Verklaring van tekens

Tabeltoelichting


Deze tabel bevat gegevens over R&D uitgaven voor eigen en uitbestede research en development activiteiten.
De cijfers worden gegeven voor de volgende sectoren:
- bedrijven
- instellingen
- hoger onderwijsinstellingen.

Met ingang van verslagjaar 2011 zijn de Nederlandse R&D cijfers ingrijpend veranderd ten opzichte van voorgaande jaren. Belangrijke redenen om de Nederlandse R&D cijfers te veranderen zijn:
- Een nieuwe versie van de Eurostat verordening vanaf verslagjaar 2011.
- Veranderingen in het CBS bedrijvenregister.

De volgende veranderingen zijn doorgevoerd:
- Het verruimen van de R&D definitie.
- Veranderingen in de verwerking van het R&D onderzoek.
- Het toevoegen van de R&D uitgaven van bedrijven met minder dan 10 werknemers.
- Het verlagen van de totale baten van hoger onderwijsinstellingen als grondslag voor de R&D uitgaven.
Met als gevolg een stijging van 26 procent van de totale uitgaven voor eigen R&D activiteiten van alle bedrijven in 2011.

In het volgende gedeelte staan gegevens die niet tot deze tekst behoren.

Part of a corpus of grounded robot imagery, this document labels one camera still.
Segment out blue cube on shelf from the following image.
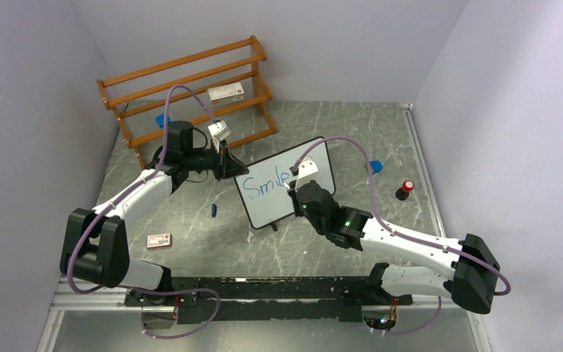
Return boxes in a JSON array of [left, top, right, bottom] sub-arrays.
[[155, 114, 172, 129]]

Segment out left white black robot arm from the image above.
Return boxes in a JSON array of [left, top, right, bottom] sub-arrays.
[[59, 120, 249, 305]]

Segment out blue grey whiteboard eraser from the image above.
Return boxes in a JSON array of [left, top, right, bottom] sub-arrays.
[[367, 160, 383, 175]]

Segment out white whiteboard black frame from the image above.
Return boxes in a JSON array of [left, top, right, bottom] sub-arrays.
[[234, 136, 323, 229]]

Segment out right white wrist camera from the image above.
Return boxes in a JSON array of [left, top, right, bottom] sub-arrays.
[[290, 159, 318, 191]]

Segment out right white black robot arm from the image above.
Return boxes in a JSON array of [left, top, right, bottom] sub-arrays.
[[287, 180, 500, 315]]

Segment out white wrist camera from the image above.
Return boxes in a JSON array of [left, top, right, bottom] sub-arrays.
[[207, 120, 231, 152], [290, 159, 318, 191]]

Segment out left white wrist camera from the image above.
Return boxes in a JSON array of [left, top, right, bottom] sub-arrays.
[[207, 120, 231, 152]]

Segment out red black bottle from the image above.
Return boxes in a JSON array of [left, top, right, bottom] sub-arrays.
[[395, 180, 415, 201]]

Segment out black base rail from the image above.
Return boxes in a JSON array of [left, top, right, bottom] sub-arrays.
[[124, 276, 413, 324]]

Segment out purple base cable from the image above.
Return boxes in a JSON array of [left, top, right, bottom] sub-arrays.
[[133, 289, 221, 340]]

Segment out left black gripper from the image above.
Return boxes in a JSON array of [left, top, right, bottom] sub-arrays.
[[183, 137, 248, 181]]

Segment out orange wooden shelf rack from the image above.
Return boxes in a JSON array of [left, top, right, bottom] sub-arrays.
[[96, 35, 278, 167]]

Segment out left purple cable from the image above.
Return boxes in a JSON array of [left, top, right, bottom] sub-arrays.
[[66, 85, 220, 296]]

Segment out red white box on table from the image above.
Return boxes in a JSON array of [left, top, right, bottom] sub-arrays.
[[146, 233, 172, 249]]

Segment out white red box on shelf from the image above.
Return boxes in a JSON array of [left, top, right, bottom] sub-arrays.
[[207, 82, 246, 107]]

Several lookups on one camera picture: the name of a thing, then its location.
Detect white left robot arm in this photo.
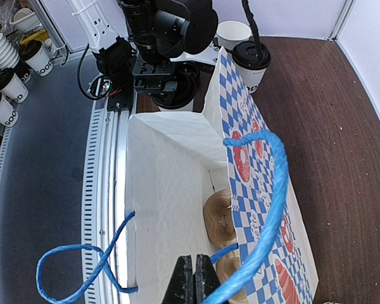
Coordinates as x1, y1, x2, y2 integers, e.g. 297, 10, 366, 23
69, 1, 219, 89

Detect black plastic cup lid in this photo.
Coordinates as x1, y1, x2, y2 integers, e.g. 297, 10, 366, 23
232, 41, 271, 70

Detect background spare paper cups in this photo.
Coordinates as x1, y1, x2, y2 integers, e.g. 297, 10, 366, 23
0, 6, 54, 129

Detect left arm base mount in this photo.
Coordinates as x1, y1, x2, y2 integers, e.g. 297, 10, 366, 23
77, 37, 135, 111

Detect aluminium front rail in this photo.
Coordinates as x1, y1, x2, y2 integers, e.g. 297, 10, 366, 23
81, 98, 137, 303

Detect brown pulp cup carrier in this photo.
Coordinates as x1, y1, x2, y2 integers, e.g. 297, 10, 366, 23
203, 188, 241, 284

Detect black plastic lid stack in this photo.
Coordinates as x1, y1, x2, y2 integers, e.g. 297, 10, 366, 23
180, 61, 200, 80

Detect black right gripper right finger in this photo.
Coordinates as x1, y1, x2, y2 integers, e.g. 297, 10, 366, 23
194, 254, 220, 303

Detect white paper coffee cup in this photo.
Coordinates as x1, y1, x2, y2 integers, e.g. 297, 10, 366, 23
237, 66, 266, 94

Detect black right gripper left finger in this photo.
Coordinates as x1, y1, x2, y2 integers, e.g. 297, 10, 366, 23
161, 255, 194, 304

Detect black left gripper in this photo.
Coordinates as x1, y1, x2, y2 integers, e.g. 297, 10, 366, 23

Gegevens beschikbaar van 2011 tot en met 2017

Status van de cijfers:
De cijfers tot en met 2015 zijn definitief. De cijfers over 2016 zijn nader voorlopig en de cijfers over 2017 zijn voorlopig. Aangezien deze tabel is stopgezet, worden de gegevens niet meer definitief gemaakt.

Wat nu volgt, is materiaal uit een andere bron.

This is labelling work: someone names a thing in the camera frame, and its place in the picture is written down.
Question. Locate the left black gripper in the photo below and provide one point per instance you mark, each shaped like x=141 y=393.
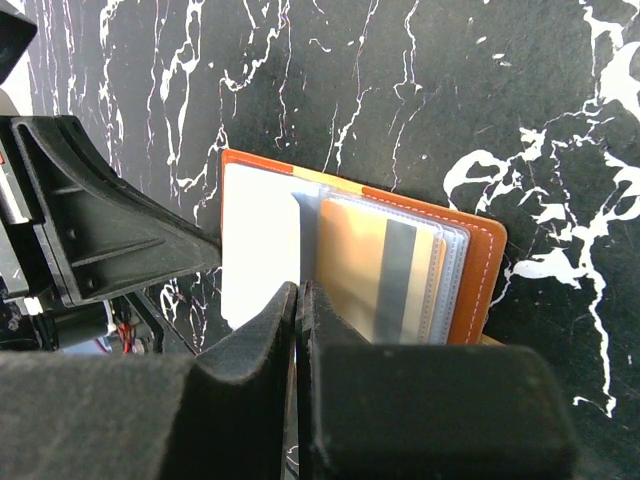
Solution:
x=73 y=232

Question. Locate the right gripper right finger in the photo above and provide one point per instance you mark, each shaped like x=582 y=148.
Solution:
x=344 y=396

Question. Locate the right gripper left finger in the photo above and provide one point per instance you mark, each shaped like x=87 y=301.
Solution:
x=232 y=415

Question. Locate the brown leather card holder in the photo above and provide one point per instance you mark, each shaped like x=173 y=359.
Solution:
x=269 y=222

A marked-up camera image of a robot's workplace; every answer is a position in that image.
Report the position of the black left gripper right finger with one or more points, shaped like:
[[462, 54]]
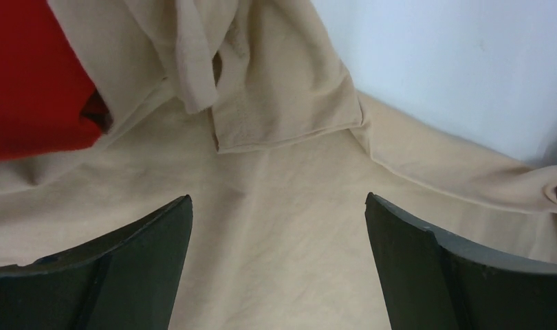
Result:
[[434, 279]]

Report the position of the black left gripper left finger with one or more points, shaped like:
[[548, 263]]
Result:
[[126, 279]]

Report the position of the beige t shirt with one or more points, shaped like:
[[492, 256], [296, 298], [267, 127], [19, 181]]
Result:
[[278, 171]]

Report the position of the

Wijzigingen per 18 oktober 2019:
Geen. Deze tabel is stopgezet.

Wanneer komen er nieuwe cijfers?
Niet meer van toepassing.

Toelichting onderwerpen

Uitgaven voor eigen R&D activiteiten
Totaal
De totale uitgaven voor eigen R&D activiteiten, uitgedrukt in miljoenen euro's.
Financieringsbron
Bedrijven
De feitelijke transactor in het productieproces gekenmerkt door zelfstandigheid ten aanzien van de beslissingen over dat proces en door het aanbieden van zijn producten aan derden.

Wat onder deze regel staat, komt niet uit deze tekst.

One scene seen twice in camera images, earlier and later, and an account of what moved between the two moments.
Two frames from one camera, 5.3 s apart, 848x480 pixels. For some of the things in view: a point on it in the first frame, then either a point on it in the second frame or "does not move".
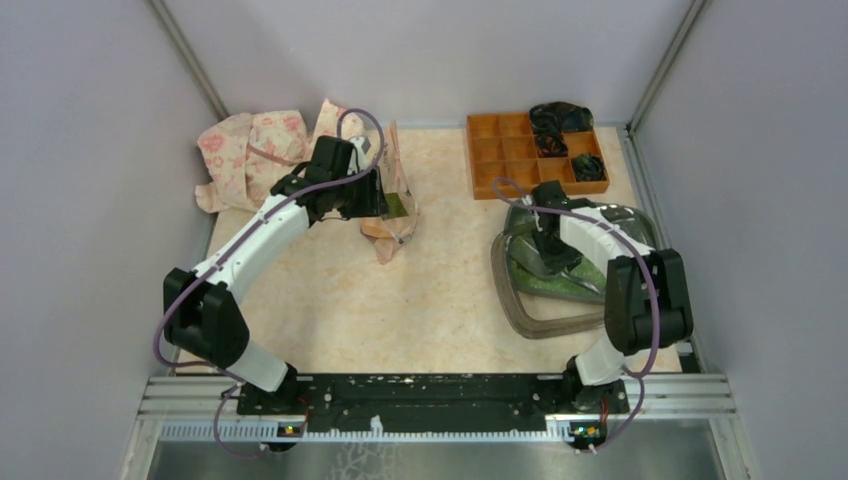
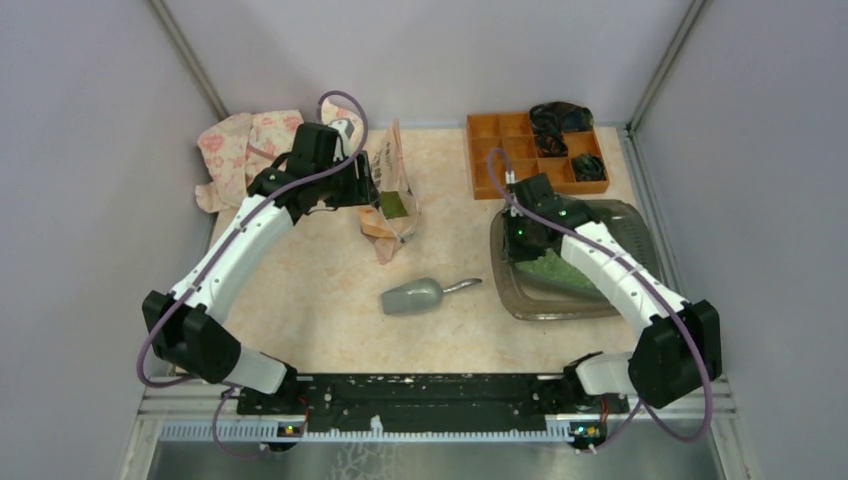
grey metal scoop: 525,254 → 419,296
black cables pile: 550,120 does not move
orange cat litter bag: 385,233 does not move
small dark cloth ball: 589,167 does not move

Uit deze definitie en met name uit het element zelfstandigheid volgt dat een bedrijf meer dan één vestiging kan omvatten, maar ook meer dan één juridische eenheid. Dit is het geval wanneer de afzonderlijke vestigingen of juridische eenheden niet zelfstandig opereren. Andersom komt het voor dat binnen een juridische eenheid verschillende onderdelen te onderscheiden zijn die wat betreft de productie zelfstandig opereren. Deze vormen dan op grond van de definitie evenzoveel bedrijven. Dit laatste doet zich vooral voor bij grotere concerns met uiteenlopende activiteiten. Wanneer een aldus gedefinieerde eenheid zich uitstrekt over verschillende landen wordt omwille van de nationale statistiek het Nederlandse deel als een geheel bedrijf beschouwd.

In de officiële CBS-terminologie wordt het bedrijf zoals hier gedefinieerd bedrijfseenheid (BE) genoemd, zodat geen verwarring kan ontstaan met de term bedrijf uit het - in dit opzicht weinig precieze - spraakgebruik.

De statistische eenheid bedrijf is een benadering van de kind-of-activity unit, zoals gedefinieerd door Eurostat. Deze definitie combineert twee eisen die strijdig kunnen zijn: bijdragen aan één activiteit versus het overeenkomen met één of meer operationele eenheden. Nederland geeft bij het operationaliseren naar de statistische eenheid bedrijf prioriteit aan de tweede eis.
Overheid
De financiering van R&D door de overheid bestaat uit de volgende componenten:
- middelen verkregen van de publieke researchinstellingen;
- middelen verkregen van het Rijk en lagere overheden bijvoorbeeld in het kader van contractonderzoek;
- middelen verkregen van de Nederlandse raad voor Wetenschappelijk Onderzoek (NWO) (bijvoorbeeld tweede geldstroomonderzoek Hoger onderwijs);
- lumpsum financiering van de overheid (bijvoorbeeld rijksbijdrage van het Ministerie van Onderwijs, Cultuur en Wetenschap aan het Hoger onderwijs).
Hoger onderwijsinstellingen
Het onderwijs zoals opgenomen in de Wet op het hoger onderwijs en wetenschappelijk onderzoek (WHW).

Het hoger onderwijs omvat het hoger beroepsonderwijs (hbo) en het wetenschappelijk onderwijs (wo).
Private non-profit organisaties
Overwegend charitatieve instellingen, gevestigd in Nederland, die fondsen werven en voornamelijk optreden als financier van onderzoek. Inclusief schenkingen en legaten.
Buitenland
Totaal buitenland
In het buitenland gevestigde bedrijven, internationale organisaties, researchinstellingen, hoger onderwijsinstellingen en andere organisaties. Dit kunnen ook in het buitenland gevestigde dochterondernemingen van een Nederlandse multinationale onderneming zijn. De Europese Unie wordt ook tot het buitenland gerekend.